时政、经济、文化及传播的变化,也给文学与诗歌的地域性写作带来新的变化。2020年9月4日至6日,贵阳诗歌沙龙主题平台约请贵州省文艺评论家协会、贵州21世纪诗歌研究中心和黔省各地的20余位代表性作家、诗人、评论家,聚集少数民族人口占全县总人口74%、拥有多个世界及国家级自然保护区、非物质文化遗产和中国历史文化名村的夜郎故地石阡县,在开展“上山下乡”的主题采风活动期间,举行“文学与诗歌地域性学术对话交流会”,就如何认识和发掘新时期地方文化资源,提升文学地域性写作待进行了对话与交流。
主持人、诗人、诗评家赵卫峰在发言中认为,区域、民族、乡土,这些都是文学的资源,诸如此类的话题貌似常谈,但不能将资源只视为现成和一成不变的,它同时也是与时俱进变化的,也就是说,当谈到它们,是在肯定既往的同时谈变化与新的可能性。而在今天,谈及文学及诗歌的地域性、民族性、乡土性是否意味着保守?

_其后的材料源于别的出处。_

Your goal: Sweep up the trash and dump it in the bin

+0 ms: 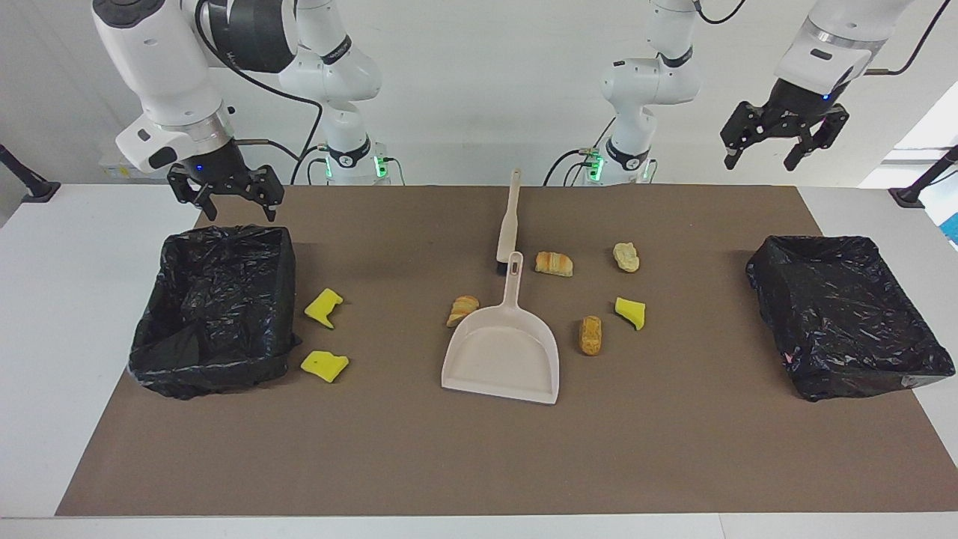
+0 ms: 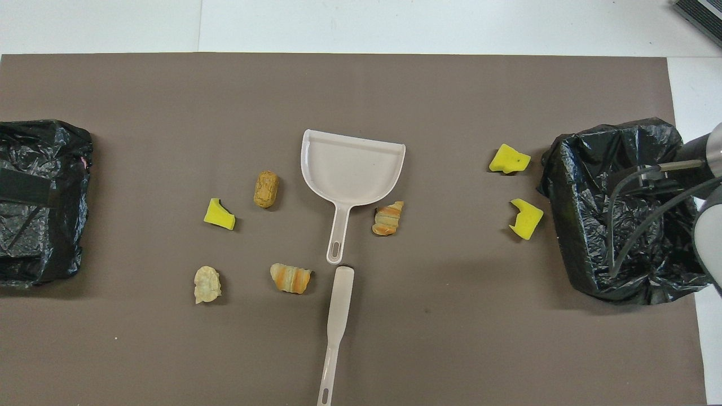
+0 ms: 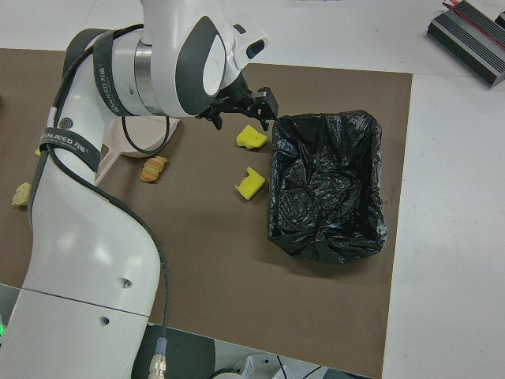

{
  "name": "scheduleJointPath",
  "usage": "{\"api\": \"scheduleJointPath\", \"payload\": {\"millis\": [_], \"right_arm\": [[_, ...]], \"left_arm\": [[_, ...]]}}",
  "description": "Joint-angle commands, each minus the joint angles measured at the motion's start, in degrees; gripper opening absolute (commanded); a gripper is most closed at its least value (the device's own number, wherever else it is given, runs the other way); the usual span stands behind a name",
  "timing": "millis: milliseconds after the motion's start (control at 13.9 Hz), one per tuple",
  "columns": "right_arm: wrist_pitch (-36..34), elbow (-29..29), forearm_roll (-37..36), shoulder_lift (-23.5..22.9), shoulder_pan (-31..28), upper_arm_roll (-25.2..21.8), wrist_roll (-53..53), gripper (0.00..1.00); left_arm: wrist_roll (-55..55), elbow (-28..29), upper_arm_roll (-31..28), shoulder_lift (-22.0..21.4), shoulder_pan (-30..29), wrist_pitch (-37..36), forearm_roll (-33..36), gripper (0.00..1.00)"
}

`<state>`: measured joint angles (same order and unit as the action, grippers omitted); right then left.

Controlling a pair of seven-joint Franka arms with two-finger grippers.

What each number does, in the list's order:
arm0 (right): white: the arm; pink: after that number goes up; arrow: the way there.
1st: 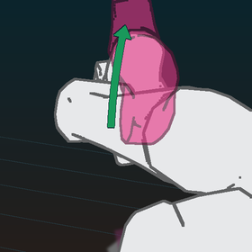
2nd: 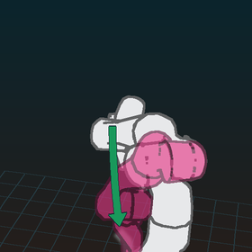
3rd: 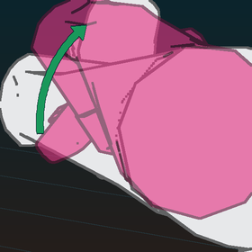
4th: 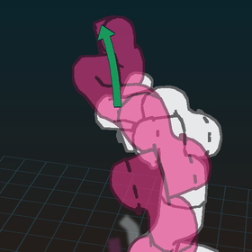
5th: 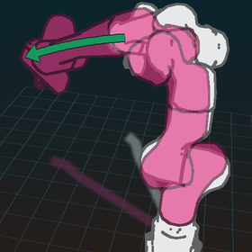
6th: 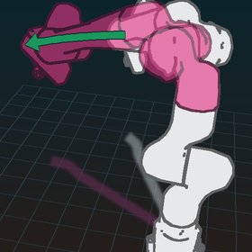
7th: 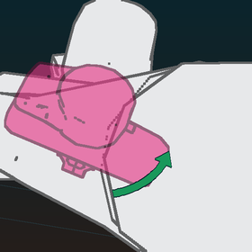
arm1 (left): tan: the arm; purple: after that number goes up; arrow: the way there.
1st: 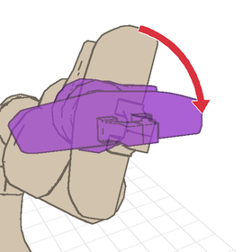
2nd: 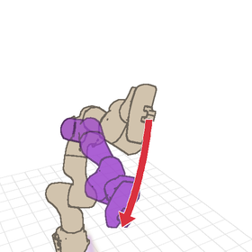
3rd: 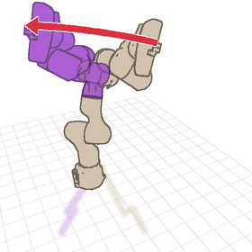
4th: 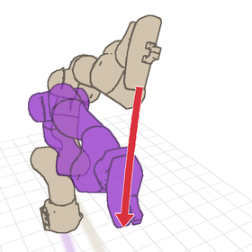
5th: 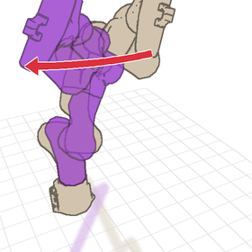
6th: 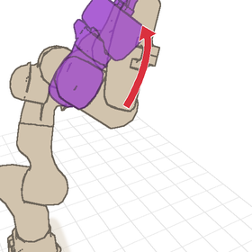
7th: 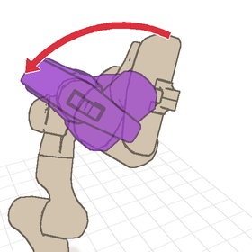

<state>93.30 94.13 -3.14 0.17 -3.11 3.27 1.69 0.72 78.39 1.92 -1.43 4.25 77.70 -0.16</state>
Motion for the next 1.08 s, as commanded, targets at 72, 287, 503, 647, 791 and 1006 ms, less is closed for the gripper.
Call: {"api": "scheduleJointPath", "payload": {"millis": [72, 287, 503, 647, 791, 1006], "right_arm": [[-0.2, 0.4, 5.7, 0.6, -1.0, -0.3, 0.0, 1.0], [-0.1, 0.3, 5.4, 0.5, -1.0, -0.4, -0.2, 1.0], [0.0, 0.3, 5.4, 0.5, -1.0, -0.4, -0.2, 1.0], [0.0, 0.4, 5.3, 0.5, -0.9, -0.4, -0.2, 1.0], [0.0, 0.4, 5.3, 0.5, -0.9, -0.3, -0.3, 1.0], [0.0, 0.3, 5.4, 0.5, -0.9, -0.3, -0.2, 1.0]], "left_arm": [[-0.1, -1.6, -0.1, 0.3, 0.3, -1.5, -0.3, 1.0], [-0.1, -1.1, 0.0, 0.1, 0.9, -1.2, -0.6, 1.0], [0.2, -1.0, 0.0, -0.2, 0.2, -1.4, -0.6, 1.0], [0.3, -0.5, 0.0, -0.2, 0.2, -1.4, -0.6, 1.0], [0.4, -0.3, 0.0, -0.6, 0.3, -1.4, -0.7, 1.0], [0.6, 0.6, 0.0, -1.1, 0.5, -1.3, -0.7, 1.0]]}}
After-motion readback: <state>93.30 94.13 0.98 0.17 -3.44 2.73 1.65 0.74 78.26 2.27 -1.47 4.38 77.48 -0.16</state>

曾获全国民族文学骏马奖的作家孟学祥认为,乡土在文学里基本是被认为正面、应该和易写的常规性主题。每个作家都有一块精神的地域,这是与生俱来的,犹如胎盘;也是存在的一种地方根性,但我们的写作,不应只一味沿袭和滞留于乡土写作的婴幼期,而要努力从土地根性递进到文化根性。与此同时,在当代传播环境里,写作者又须克服急功近利之心、虚荣之心,为乡土写作而乡土写作。贵州省文艺评论家协会主席杜国景指出:文学作为学科也仅百年历史,而地域则是先在的,以“文学”反过来界定“地域”,它先是个人的、兴趣的,也是文化的一种具体化关注。作为时代神经与地理血脉的交汇,地域文学如今更要倡导超越,跨文化、跨文体、跨区域的融贯比较后的超越。就此,贵州省核心专家、评论家颜同林指出,“也许在北京,作家诗人们会认为这样的对话是没有必要的,也许对地域性的关注是贵州或‘外省’的一种宿命,但对于贵州文学及诗歌,地域性及乡土、民族性确乎是特色,也是一种优势”。我们要将深入发现、认识地域性作为前提,然后沉下来,用心比较,再“走”出去。

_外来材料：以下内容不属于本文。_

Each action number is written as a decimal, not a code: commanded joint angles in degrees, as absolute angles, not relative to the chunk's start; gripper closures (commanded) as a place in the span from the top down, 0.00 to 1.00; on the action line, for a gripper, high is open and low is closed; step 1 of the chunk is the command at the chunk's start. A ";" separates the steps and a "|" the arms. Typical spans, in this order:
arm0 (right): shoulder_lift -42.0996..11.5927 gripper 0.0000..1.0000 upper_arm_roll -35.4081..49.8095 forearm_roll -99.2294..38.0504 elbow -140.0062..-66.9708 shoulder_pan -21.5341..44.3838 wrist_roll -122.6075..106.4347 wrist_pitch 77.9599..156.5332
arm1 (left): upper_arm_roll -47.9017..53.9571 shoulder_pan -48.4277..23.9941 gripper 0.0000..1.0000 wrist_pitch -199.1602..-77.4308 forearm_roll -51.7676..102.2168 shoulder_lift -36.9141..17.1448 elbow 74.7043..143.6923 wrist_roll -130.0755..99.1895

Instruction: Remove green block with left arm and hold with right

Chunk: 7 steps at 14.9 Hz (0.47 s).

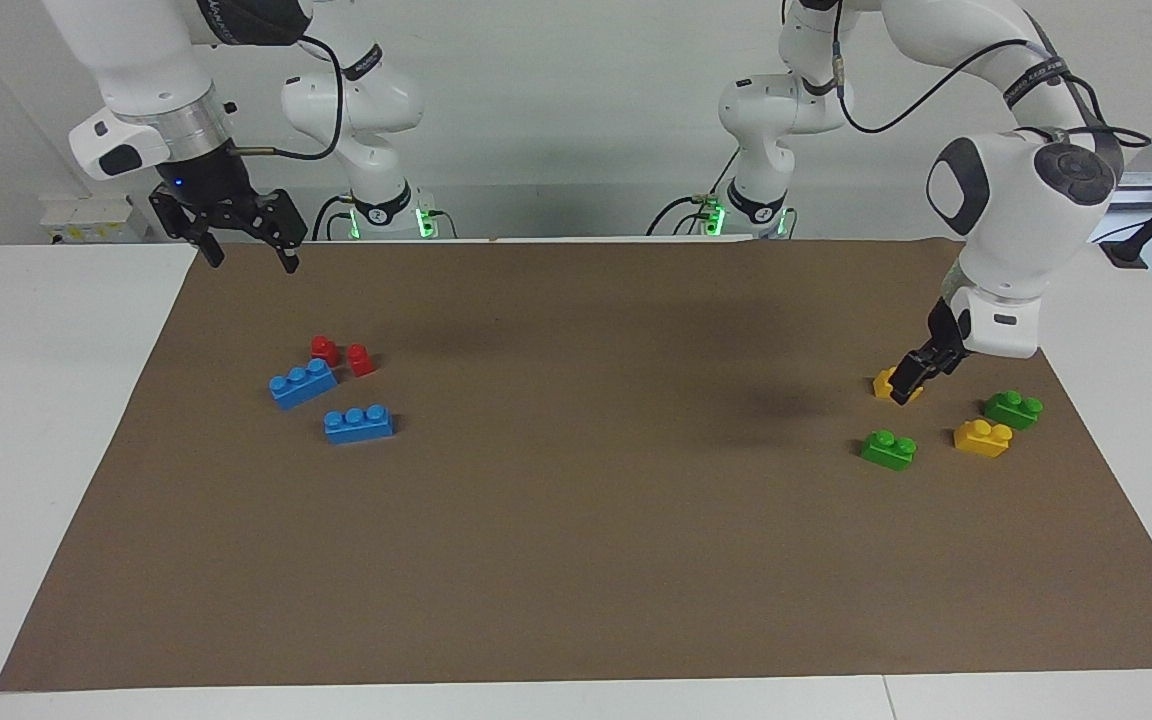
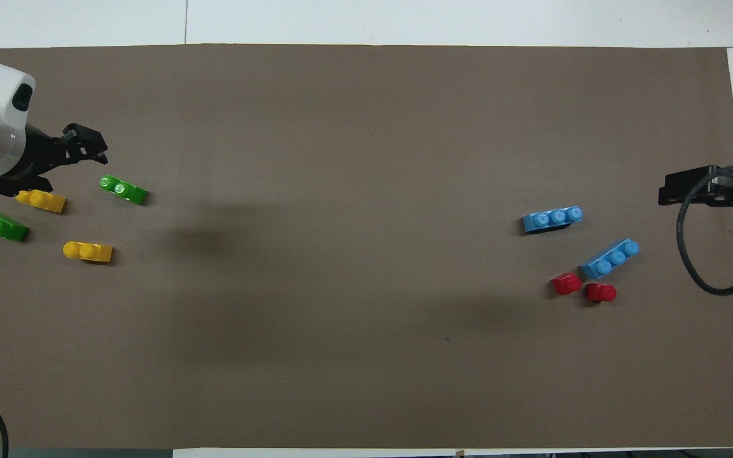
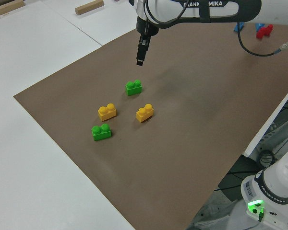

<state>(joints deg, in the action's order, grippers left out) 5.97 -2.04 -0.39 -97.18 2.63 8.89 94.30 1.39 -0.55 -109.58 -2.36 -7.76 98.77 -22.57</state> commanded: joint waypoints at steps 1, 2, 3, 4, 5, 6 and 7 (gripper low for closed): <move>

如何走出?徐必常、牧之、徐源、杨村等认为,写自己熟悉的人事和与自己息息相关的地方,这是必须的,也是“记得住乡愁”之意,但更须加强理性认识,让作品进入一种比较视域,通过各类区域、地域内外的交流参照,达到出新出彩,同时又保有特色与地方性。写作更需要在扎根地域的同时,走出地域,对于认真前行的写作者,这意味着自我境界的丰富与提升要求。
西楚在发言中说,如何发现挖掘和整合地域及民族文化资源是写作者自觉的担当。谈文学与诗歌的地域性,是指一个及一种“时空”,是地域文学与地域诗歌而不是具体指地域诗人,对于写作,如果被动于地域和写作标签化,有时又会受到约束,我们不必为地域而地域表达,更好的写作态度是以地域为坐标,加强现代性观照,更多反思。
部分参会九零后诗人。吴宗舆以自己的体会认为,年轻人对“地域”的认识是模糊的,这从另个层面反映出当代“地球村”“全国化”大环境对“地方性”的大同式“覆盖”,也给说明新的时期“地方”如何避免遮蔽提出了新的问题。《山花》编辑宋素珍结合自己的写作与编辑体会,也认为年轻写作者对地域或是偏离,或是完全依赖,并且在表达上容易出同质化倾向。中国人民大学古代文学研究生兰静认为,文学的地域性是一个贯串古今的永恒主题,古诗词与地域的联系众所皆知,可以说,中国的地域也是中国古代文学的基本骨架。当然在写作者的自我进行中又是动态变化的,先以地域性为基础,更多包容性。就当下看,地域、乡土、民族文化作为主题或题材对于今人的古诗词写作是难度和挑战性的,需要我们努力探索。
会上,朱良德、王鹏鹏、游筑京、龙金永、马晓鸣、西水、韦忍、青戊、顾子溪、徐彩云、李金福、采薇、梅培源、聂洁、游万里、杨领等作家、诗人亦就各自创作与地方、与民族文化的体会进行了分享与交流。
赵卫峰在交流会上总结说,一国之文学与诗歌,本也包含着村镇、区县、省市等具体的地方板块或民族文化、城乡等要点,文学的多元与多样始终鲜活于具体,地域的重要性不言而喻,但并非写作的唯一“主题”,也许,跨主题、跨题材更有拓展空间。而文学写作有时回避地域特征之类,其实是表层上的技术运用,是表达路径的自我选择。时间始终都在雅俗共赏地证明着,文学与诗歌的乡土表达、民族文化呈现及地方性叙事从来都不意味着过去时,它永远处于发现、再发现的更新中。尤其是传播态势发生巨大变化的当今,对地域文化经验的发现与挖掘始终是一种进行时。